#### Task statement:
What does the data read, word for word, from the line containing "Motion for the" through its final line? Give those lines only.

#### Recorded data:

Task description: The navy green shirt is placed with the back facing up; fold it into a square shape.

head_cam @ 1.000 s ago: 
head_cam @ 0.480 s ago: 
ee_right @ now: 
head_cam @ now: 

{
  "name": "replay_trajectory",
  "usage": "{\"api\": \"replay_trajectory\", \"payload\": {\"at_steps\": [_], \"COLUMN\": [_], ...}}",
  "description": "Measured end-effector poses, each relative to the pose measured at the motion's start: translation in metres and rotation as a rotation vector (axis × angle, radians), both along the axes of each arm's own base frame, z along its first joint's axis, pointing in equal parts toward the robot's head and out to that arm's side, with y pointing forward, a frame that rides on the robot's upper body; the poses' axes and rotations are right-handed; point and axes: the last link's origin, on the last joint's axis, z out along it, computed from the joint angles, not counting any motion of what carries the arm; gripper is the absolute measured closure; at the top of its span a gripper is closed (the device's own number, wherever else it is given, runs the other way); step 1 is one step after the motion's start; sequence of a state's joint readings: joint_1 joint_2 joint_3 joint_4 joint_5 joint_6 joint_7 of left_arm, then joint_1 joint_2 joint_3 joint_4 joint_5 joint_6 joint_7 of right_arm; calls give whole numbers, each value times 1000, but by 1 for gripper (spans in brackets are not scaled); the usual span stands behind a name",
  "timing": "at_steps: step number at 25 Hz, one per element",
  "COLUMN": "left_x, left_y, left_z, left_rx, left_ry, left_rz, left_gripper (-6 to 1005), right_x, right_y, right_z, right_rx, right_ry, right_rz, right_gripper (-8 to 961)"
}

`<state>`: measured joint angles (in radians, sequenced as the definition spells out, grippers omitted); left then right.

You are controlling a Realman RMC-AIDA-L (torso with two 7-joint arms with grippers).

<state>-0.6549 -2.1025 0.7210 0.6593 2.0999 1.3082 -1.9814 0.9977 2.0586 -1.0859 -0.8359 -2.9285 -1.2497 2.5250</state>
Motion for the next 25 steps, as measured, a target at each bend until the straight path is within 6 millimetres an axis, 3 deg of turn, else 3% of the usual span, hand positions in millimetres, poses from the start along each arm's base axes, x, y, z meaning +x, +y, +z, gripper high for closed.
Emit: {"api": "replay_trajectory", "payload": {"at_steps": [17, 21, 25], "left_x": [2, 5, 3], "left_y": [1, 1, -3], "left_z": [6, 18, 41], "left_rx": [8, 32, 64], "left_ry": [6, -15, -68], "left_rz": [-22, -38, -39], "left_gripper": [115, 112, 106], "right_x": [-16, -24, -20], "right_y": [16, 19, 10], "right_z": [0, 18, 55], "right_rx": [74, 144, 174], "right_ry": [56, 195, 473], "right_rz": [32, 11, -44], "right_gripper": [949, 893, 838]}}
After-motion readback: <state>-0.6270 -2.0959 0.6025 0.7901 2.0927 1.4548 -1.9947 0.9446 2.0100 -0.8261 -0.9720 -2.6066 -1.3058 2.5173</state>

#### Answer for this exercise:
Motion for the next 25 steps, as measured, a target at each bend until the straight path is within 6 millimetres an axis, 3 deg of turn, else 3% of the usual span, hand positions in millimetres, poses from the start along each arm's base axes, x, y, z meaning +x, +y, +z, gripper high for closed.
Emit: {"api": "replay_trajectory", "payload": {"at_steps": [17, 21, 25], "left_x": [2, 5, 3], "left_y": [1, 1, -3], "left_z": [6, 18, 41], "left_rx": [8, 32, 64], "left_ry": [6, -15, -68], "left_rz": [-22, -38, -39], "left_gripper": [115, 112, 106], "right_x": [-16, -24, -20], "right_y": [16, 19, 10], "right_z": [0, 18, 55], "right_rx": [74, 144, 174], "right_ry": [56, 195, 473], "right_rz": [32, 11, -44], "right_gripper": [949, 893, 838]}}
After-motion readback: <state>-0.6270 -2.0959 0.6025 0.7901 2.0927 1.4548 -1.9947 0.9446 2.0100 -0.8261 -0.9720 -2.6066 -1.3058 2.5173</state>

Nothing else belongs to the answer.